Client: To be precise, college life is not that easy though I am trying. My new college friends seem to know a lot, are more confident and much worldlier than me. I have not traveled outside my country, unlike them, who have explored almost every part of the world. They own the latest paramount smartphones and laptops and urge that college is not a big deal. This is different from me. “To me, college is a big deal because I am the first one in my family to go to college, this makes me feel as if I landed on the moon!” (She says this with a smile on her face).… but with a bit of help, I can figure it out.


Counselor: Ooooh! You mean you feel confused, ashamed, and bothered while in college since you have never experienced such a modernized lifestyle as your new friends, and at the same time, you do not want to let your family down because you are the first to attend college?
Client: Precisely! All these have been by emotional feelings, and I am confused.

A Formula for Empathy

Counselor: I really feel and understand your experiences in the new college life. I am very sorry for not meeting with you before to assist you in adjusting and coping with your new life experiences! I am really sorry!
Client: I appreciate it! I am sure you will impact my college life positively. It is never too late!


Counselor: Absolutely! Apart from such emotional feelings, are you experiencing other feelings?
Client: Yes! I sometimes feel under pressure and irritated.
Counselor: You mean as if pressed against the wall. (Jokingly).
Client: Mmmmmh, somehow yes, and no to some extent. Sometimes the life is unbearable.

Brainstorming on Possibilities for Actions

Counselor: Uh-huh! Now tell me why you say yes and no to some extent.
Client: Indeed, the irritation comes when I am unable to align or rhyme with my new friends since I desire to be. I need to experience some things they have experienced as a college student like them. Besides, there is pressure to prosper since I am the first in my entire family to get an opportunity of going to college, and I do not wish to fail them. Hence, the pressed against the wall feelings emanate whenever I think between enjoying college life and exploring the world freely or forgetting about such new experiences and focusing on the education to be successful.

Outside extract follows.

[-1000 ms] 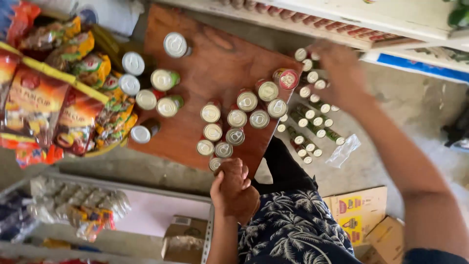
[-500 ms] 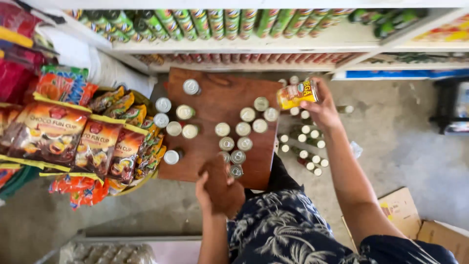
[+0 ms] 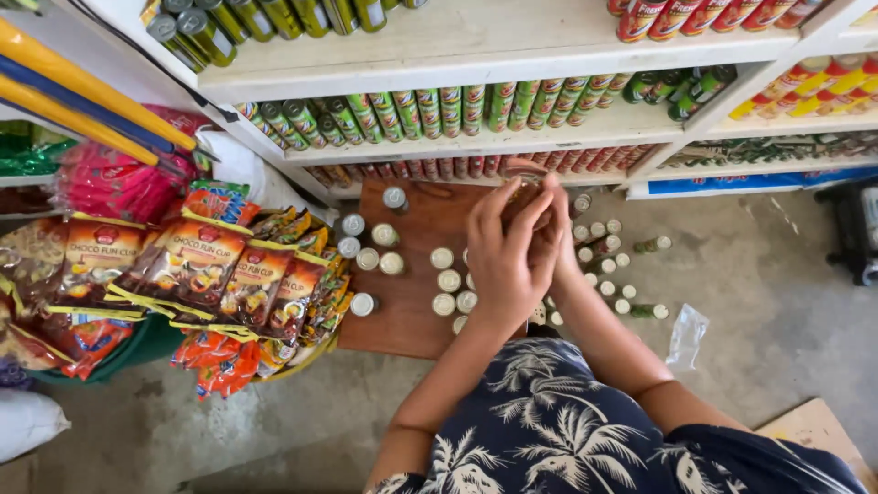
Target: The recorder is organizing canned goods on a shelf in a grocery store, checking labels and arranging them.
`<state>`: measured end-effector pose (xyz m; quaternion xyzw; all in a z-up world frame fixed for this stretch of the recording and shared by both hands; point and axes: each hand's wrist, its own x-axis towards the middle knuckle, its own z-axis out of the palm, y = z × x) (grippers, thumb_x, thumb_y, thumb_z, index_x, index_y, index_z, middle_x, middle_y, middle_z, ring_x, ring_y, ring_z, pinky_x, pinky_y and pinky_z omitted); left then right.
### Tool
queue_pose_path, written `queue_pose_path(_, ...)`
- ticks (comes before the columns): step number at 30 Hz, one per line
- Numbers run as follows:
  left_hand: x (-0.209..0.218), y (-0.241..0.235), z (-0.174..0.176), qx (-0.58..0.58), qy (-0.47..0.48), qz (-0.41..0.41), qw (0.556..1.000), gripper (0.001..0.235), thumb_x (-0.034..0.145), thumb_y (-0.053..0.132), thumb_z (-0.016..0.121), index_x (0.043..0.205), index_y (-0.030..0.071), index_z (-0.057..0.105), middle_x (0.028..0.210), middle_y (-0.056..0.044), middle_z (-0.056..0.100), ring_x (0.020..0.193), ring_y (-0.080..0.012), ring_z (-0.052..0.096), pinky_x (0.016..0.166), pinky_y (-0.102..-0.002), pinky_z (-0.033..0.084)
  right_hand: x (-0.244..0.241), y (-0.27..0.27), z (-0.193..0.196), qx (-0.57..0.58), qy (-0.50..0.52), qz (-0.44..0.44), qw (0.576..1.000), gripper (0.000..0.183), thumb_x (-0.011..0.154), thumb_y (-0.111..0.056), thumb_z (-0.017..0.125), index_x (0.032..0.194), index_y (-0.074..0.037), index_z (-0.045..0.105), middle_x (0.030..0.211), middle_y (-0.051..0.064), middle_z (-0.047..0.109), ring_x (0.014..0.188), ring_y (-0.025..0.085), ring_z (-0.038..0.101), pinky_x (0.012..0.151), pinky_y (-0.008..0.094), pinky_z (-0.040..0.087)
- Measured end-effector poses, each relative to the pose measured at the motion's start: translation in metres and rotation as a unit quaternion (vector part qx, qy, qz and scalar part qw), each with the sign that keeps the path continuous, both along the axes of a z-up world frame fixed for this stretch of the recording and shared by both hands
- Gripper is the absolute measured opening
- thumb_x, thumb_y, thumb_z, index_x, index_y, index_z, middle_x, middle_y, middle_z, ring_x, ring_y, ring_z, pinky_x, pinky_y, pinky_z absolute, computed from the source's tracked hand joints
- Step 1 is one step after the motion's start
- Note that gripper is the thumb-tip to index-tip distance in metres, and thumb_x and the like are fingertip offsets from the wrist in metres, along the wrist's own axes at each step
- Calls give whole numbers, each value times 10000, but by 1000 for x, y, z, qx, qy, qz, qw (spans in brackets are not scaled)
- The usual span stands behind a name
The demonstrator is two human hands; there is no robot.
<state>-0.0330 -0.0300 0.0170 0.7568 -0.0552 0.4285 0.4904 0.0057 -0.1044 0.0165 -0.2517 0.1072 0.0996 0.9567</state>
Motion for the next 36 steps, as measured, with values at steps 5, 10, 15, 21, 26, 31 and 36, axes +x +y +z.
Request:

Turning Possibilities into a Goal

Counselor: Alright, thank you for sharing with me! Let us now think collectively to come up with ideal solutions. First, being from a small rural town and now being in a large college is an achievement. Your friends being much worldlier than you does not imply your incompetence in college life and life in general. There is a need to make you refrain from the feelings of shame, confusion, worry, and infamy. I suggest you join some college social forums and groups whenever you are free to open and modify your aperture to new experiences, academic goals, and innovative things.
Client: I am willing to connect with new friends, learn the latest technological advances, and complete my college successfully.

Referral Source

Counselor: Certainly! Before we finish our session, I would also refer you to some student resource groups focusing on life experiences and adaptive skills as a newly enrolled college student, irrespective of your background. Such resources will vastly aid you while staying in the college and pursuing your academic goals.
Client: Absolutely! Thank you immensely for your assistance; I look forward to talking with you again.
Counselor: Best of luck!

Egan, G. (2018). The Skilled Helper: A Client-Centered Approach. EMEA edition. Andover, United Kingdom: Cengage Learning EMEA.
Egan, G., & Reese, R. (2018). Student Workbook Exercises for Egan’s the Skilled Helper, 11th (p. 192). Cengage.
Miller-Cotto, D., & Byrnes, J. P. (2016). Ethnic/racial identity and academic achievement: A meta-analytic review. Developmental Review, 41, 51-70.
Willis, H. A., & Neblett, E. W. (2020). Racial identity and changes in psychological distress using the multidimensional model of racial identity. Cultural Diversity and Ethnic Minority Psychology, 26(4), 509.